**WORK INSTRUCTIONS**
Everything in the data below is left aside except the lines from the one containing "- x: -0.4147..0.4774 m" through the one containing "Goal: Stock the"; repeat those exactly.

**DATASET EXTRACT**
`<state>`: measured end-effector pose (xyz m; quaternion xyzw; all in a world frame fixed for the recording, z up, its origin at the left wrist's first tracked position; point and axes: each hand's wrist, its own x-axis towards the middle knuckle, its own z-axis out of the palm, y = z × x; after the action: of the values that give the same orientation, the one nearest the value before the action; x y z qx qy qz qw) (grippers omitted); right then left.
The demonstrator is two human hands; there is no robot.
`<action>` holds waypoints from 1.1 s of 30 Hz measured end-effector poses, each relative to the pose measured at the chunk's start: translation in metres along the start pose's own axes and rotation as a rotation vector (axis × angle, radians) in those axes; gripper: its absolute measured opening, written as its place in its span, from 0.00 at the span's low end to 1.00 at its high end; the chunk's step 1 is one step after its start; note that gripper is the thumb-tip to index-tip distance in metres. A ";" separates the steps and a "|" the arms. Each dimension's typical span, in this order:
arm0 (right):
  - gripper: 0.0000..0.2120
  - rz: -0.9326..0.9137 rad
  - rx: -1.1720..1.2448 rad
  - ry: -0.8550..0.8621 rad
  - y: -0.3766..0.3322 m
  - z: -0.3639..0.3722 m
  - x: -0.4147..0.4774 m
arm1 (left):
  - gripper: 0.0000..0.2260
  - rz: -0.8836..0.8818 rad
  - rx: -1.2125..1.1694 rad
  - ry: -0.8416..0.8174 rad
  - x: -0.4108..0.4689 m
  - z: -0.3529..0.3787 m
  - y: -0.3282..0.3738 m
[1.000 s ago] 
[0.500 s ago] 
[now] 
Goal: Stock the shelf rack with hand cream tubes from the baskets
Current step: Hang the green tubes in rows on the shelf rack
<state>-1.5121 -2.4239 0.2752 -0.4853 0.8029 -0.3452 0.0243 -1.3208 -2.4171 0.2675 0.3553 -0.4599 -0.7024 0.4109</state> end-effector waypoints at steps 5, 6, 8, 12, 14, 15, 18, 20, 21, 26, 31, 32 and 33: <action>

**PROBLEM SOLUTION**
  - x: -0.4147..0.4774 m
arm1 (left):
  - gripper: 0.0000..0.2260
  - rz: -0.8836..0.8818 rad
  - rx: -1.2125..1.1694 rad
  - ry: -0.8416..0.8174 rad
  - x: -0.4108..0.4689 m
  - z: -0.3529..0.3787 m
  - y: -0.3282..0.3738 m
[1.000 s ago] 
[0.500 s ago] 
[now] 
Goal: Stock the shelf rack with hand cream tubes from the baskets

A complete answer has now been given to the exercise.